Cette audience était l’aboutissement d’une course de longue haleine après les refus successifs du tribunal administratif puis du Conseil d’Etat de se prononcer sur ce qu’ils considèrent comme une « prérogative » de l’exécutif. Derrière les deux requêtes, les parents de deux jeunes femmes de 30 et 32 ans, arrivées en Syrie en 2014 et 2015, lorsque l’organisation Etat islamique (EI) était au faîte de son pouvoir et régnait sur un « califat » à cheval sur la Syrie et l’Irak. Depuis, elles ont donné naissance à plusieurs enfants et se sont retrouvées prises au piège à Baghouz, le dernier bastion de l’EI, début 2019.

Enfermées dans le gigantesque camp d’Al-Hol (60 000 personnes), dans le nord-est de la Syrie, puis dans celui de Roj, réservé aux prisonnières européennes et à leurs enfants, elles sont sous la garde des forces kurdes, alliées de l’Occident dans la guerre contre l’EI, qui administrent le territoire. Au-delà de leur cas, c’est le sort de centaines de femmes et d’enfants européens – dont une centaine de femmes et deux cents enfants français – qui est en jeu.

« Nous attendons que la Cour condamne la France car nous considérons qu’elle expose ces enfants et leurs mères à des traitements inhumains et dégradants » en ne procédant pas à leur rapatriement, ont déclaré Mes Marie Dosé et Laurent Pettiti, avocats des deux familles, avant l’audience. Selon eux, « ces enfants sont des victimes de guerre, et leurs mères doivent répondre de leurs actes devant le seul pays où elles sont judiciarisées : la France ». Les avocats estiment également Paris responsable d’une violation du droit à la vie familiale. Ils soulignent enfin que la convention européenne des droits de l’homme, dont la France est signataire, interdit à un Etat d’empêcher le retour sur son territoire de ses ressortissants.

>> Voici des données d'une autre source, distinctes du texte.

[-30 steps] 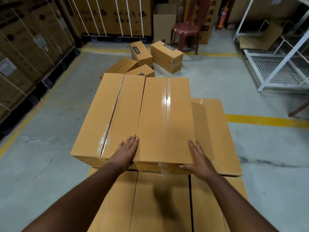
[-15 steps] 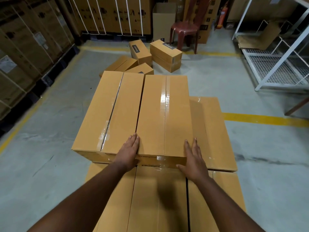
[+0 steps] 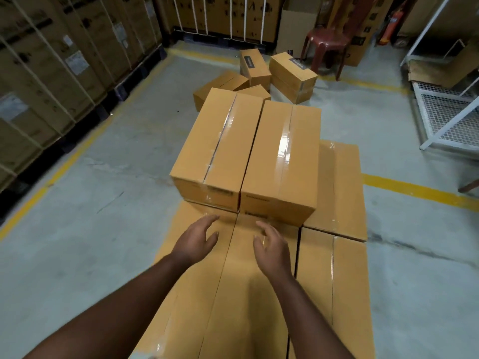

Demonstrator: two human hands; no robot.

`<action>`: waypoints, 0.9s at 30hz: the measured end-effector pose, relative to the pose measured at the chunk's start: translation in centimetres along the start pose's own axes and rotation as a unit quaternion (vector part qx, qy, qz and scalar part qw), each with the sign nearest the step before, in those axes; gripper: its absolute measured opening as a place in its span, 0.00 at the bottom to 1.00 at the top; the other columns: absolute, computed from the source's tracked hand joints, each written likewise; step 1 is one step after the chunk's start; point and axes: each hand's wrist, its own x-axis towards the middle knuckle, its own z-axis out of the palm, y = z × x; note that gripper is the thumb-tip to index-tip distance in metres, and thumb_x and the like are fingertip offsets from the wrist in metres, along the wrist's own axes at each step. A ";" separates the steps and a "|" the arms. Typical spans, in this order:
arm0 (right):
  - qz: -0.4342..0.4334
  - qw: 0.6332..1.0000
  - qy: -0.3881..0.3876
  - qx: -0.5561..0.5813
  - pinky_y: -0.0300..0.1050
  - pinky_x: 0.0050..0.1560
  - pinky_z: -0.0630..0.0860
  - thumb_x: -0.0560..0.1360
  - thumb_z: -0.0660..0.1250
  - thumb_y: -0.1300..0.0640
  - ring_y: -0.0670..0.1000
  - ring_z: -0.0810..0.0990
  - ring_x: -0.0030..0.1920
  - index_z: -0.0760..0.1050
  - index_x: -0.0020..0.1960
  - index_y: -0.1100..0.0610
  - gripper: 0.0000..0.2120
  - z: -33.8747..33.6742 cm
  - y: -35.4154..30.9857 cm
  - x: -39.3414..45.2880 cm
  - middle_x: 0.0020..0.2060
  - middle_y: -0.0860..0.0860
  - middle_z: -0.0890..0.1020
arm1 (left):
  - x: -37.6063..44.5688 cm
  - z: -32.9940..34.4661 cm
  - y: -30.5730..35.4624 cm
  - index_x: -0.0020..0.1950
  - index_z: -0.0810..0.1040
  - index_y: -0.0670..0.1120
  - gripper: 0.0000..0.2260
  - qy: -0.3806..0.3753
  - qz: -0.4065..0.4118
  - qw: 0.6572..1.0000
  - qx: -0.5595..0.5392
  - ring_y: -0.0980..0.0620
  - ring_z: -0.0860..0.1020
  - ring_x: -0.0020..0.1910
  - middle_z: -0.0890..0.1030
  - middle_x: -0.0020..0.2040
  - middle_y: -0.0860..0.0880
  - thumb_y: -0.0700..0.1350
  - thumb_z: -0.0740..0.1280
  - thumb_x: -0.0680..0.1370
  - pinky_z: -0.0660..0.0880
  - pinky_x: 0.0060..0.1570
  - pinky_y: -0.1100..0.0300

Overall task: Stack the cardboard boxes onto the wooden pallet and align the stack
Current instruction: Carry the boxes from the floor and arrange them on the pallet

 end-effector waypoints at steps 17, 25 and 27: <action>-0.015 0.992 -0.044 0.116 0.27 0.46 0.75 0.81 0.69 0.59 0.37 0.82 0.48 0.83 0.61 0.50 0.11 28.2 -26.2 -19.4 0.55 0.40 0.84 | -24.3 -24.4 -27.1 0.64 0.83 0.52 0.12 0.120 -0.053 0.975 -0.178 0.64 0.80 0.59 0.84 0.58 0.60 0.44 0.69 0.81 0.74 0.60 0.67; -0.021 0.988 -0.052 0.142 0.31 0.48 0.77 0.81 0.70 0.57 0.39 0.83 0.51 0.83 0.61 0.47 0.11 36.2 -34.8 -16.3 0.54 0.39 0.85 | -25.1 -33.5 -35.4 0.62 0.83 0.51 0.11 0.145 -0.093 0.962 -0.210 0.66 0.81 0.56 0.85 0.55 0.59 0.42 0.69 0.81 0.76 0.60 0.63; -0.011 0.987 -0.054 0.150 0.34 0.50 0.78 0.81 0.70 0.57 0.40 0.83 0.51 0.83 0.61 0.47 0.11 38.0 -36.0 -14.6 0.54 0.39 0.85 | -23.7 -35.3 -36.5 0.63 0.82 0.50 0.12 0.143 -0.095 0.960 -0.222 0.66 0.81 0.55 0.85 0.54 0.58 0.42 0.69 0.81 0.76 0.60 0.64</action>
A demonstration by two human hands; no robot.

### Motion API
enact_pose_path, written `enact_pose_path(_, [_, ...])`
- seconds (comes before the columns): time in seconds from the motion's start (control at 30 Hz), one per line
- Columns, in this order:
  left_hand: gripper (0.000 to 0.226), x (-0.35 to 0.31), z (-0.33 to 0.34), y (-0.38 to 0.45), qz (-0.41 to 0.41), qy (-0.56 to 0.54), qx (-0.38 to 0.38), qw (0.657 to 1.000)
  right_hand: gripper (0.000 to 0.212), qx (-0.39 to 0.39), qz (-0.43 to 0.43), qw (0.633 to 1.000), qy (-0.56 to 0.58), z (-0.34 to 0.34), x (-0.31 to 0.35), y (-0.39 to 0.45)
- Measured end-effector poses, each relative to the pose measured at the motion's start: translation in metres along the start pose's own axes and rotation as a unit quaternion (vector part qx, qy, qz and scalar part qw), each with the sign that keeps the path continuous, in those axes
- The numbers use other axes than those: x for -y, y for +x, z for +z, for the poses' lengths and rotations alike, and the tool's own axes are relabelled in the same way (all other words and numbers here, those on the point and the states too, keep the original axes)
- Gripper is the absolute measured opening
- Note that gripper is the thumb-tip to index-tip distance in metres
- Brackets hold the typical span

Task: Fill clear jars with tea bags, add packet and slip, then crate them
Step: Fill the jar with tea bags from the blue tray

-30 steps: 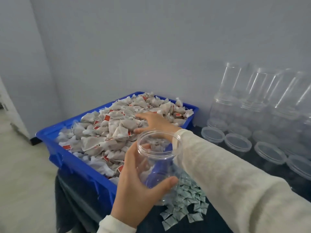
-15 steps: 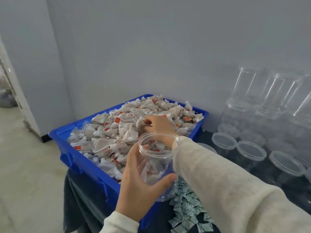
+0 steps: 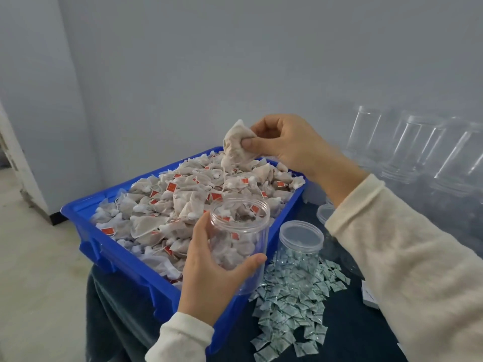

La « politique du cas par cas »

L’audience, en présence de plusieurs familles de prisonnières françaises et du député Pierre Morel-A-L’Huissier (UDI, Corrèze), a débuté par l’exposé de l’argumentaire du gouvernement français, présenté par le directeur juridique du ministère français des affaires étrangères, François Alabrune. Pour lui, « la France n’a pas juridiction » sur le territoire où sont détenus les Françaises et leurs enfants. Autrement dit, ces Françaises dépendent soit des autorités autonomes kurdes – qui ne sont pas internationalement reconnues –, soit du régime syrien, avec lequel Paris a rompu ses relations diplomatiques en 2012.